I met McCall Dempsey over the summer at our Almost Anorexic signing at Harvard Book Store. My coauthor, clinical psychologist Jennifer J. Thomas, and I had invited McCall to share her recovery story as a part of our special event. When McCall spoke, I was amazed at her ability to share with both eloquence and ease—all the while inspiring everyone in the room. But, according to McCall, sharing her story publicly wasn’t always so easy. Read about her her powerful transformation and recovery below. To share your dream big story, click here.
This post is one in a Life Without Ed Birthday Blog Series celebrating both recovery and the Tenth Anniversary Edition of the book, which was just released.
In March, stay tuned for the audio book.
Message from McCall
Dream big? How about dream HUGE? How about dream a dream so massive you can’t even imagine it?
When I was in the grips of my eating disorder, dreams did not exist. I lived inside a silent nightmare, surviving day to day. I was a seemingly ‘normal’ girl on the outside with a deadly secret: I was killing myself to find perfection. Perfection was my dream. My nightmare.
After fifteen years, my body and mind could not take it anymore. On December 14, 2010, I admitted myself to the Carolina House, a residential treatment center in North Carolina. I placed my faith, trust and life into the caring hands of the treatment team. Upon discharge three months later, I made a silent promise to one day pay it forward. I had no idea how I would fulfill such a vow, but I knew that I would. That silent promise became my dream and eventually my life’s work and mission.
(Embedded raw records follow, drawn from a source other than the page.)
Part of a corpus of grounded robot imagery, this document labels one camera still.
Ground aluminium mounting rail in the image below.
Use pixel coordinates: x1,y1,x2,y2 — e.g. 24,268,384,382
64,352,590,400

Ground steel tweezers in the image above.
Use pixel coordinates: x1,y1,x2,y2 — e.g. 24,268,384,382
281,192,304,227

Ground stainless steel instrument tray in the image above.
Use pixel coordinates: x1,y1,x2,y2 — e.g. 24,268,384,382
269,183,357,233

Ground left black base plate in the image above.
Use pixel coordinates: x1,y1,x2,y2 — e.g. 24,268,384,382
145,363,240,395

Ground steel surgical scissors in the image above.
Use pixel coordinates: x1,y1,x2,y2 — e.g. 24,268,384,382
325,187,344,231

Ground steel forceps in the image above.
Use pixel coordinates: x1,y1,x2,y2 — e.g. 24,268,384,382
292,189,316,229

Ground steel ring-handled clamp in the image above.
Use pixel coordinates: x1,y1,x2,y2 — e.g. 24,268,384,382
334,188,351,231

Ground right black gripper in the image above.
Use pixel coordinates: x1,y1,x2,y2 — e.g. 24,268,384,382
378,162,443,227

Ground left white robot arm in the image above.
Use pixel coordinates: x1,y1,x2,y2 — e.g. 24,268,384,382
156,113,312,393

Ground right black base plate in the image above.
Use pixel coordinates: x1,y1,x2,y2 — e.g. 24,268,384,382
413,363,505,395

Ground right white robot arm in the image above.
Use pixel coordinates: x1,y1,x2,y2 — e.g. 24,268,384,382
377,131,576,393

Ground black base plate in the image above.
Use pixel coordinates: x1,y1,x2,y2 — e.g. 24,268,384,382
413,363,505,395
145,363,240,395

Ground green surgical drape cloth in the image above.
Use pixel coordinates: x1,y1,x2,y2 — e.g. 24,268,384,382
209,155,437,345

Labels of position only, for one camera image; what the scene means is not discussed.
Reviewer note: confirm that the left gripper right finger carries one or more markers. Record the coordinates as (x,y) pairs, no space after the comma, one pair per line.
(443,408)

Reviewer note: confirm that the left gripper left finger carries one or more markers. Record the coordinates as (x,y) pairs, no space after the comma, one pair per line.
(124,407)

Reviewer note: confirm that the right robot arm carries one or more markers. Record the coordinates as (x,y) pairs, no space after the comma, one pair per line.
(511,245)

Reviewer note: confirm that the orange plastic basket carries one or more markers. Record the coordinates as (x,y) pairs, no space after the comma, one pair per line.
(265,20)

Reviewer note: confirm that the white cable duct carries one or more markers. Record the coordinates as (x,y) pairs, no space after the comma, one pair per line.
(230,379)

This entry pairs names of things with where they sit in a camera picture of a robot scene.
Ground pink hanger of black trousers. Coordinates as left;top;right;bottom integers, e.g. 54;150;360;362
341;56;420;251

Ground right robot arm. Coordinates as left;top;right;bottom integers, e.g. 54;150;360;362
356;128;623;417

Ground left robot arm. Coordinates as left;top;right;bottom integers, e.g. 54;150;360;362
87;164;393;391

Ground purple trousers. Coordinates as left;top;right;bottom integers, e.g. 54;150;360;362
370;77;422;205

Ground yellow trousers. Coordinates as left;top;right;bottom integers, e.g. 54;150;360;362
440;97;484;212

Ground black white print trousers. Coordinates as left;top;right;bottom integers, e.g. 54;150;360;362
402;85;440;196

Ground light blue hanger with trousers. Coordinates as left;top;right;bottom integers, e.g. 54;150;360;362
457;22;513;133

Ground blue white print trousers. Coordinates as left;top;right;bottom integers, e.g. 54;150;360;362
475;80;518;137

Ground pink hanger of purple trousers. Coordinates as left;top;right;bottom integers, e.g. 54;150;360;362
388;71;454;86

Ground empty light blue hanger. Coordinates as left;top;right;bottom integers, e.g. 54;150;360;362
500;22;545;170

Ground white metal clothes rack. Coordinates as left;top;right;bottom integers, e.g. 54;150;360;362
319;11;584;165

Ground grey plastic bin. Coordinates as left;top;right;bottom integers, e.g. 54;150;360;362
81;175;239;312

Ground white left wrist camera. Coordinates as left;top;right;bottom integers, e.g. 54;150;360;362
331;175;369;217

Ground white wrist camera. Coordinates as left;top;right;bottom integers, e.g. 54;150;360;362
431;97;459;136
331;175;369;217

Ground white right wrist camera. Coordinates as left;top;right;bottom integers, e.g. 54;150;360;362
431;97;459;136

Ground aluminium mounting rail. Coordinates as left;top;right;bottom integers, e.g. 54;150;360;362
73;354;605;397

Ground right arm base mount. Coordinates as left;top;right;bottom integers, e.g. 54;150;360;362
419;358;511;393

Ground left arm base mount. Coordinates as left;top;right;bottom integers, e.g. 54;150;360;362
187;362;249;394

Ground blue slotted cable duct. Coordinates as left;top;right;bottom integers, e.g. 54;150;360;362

Living with Ed is like walking around with duct tape over your mouth. Even though I am wildly extraverted, Ed muted me and controlled my every thought and decision. My time in treatment helped me remove the duct tape (ouch!) and find MY voice. As I continued down the beautifully imperfect path of recovery, I began to discover who I was. I learned I had a favorite color and even rediscovered my passion for music. But most of all, a writer was unearthed from inside of me. I never considered myself to be a writer. Ed always told me I was not smart enough, so I only wrote in my journals, never sharing them with a soul.
Six months after leaving treatment, something propelled my fingers to click away and start my blog, Loving Imperfection. Despite being on the road to recovery, I kept my blog a secret in fear of judgment. A year later, my best friend posted my blog to Facebook. I almost died thinking about my thousand Facebook friends knowing I had an eating disorder and even worse that I wrote about it! But I was quickly proven wrong. The response was extraordinary. Long lost friends and even strangers messaged me thanking me for sharing my story because it was nice to know they weren’t alone in their struggles.
I continued to write and put myself out there. Each time I hit submit on a blog post was like running naked down the street. The vulnerability was unbearable, yet so liberating. Recovery led me to discover MY voice and my talent and passion for writing. I quickly became addicted to the freedom of vulnerability and authenticity through writing.
As the blog took off, a group from LSU, the SoleSisters, asked me to share my story. I was not a speaker and had never shared my story publicly. Despite some hesitation, deep down I knew it was my calling. However, I didn’t just want to share my story. I wanted to host a scale-smash, but not just any scale-smash. I wanted this to be a party and celebration of life and true beauty.
Southern Smash was born on November 16, 2012, and it has been a whirlwind ever since. What began as a wild idea of mine, turned into my pay it forward mission.
We are now a non-profit aimed at raising eating disorder awareness through our signature scale smashing events and panel discussions. I also travel and share my story and of course, I still write—constantly.
If I were to travel back in time and tell my 20-year old self that one day I would be writing and speaking publicly about my eating disorder, that girl would have keeled over just from the thought of saying the words “eating disorder” out loud. Ed silenced that girl in shame and I will spend the rest of my life making up for all those years she did not have a voice.
I no longer live with duct tape over my mouth. I live free and in the light of recovery. Recovery gave me dreams I never knew were possible and then helped me to make those dreams my reality. I am proof that recovery is possible and that dreams (big ones) really do come true.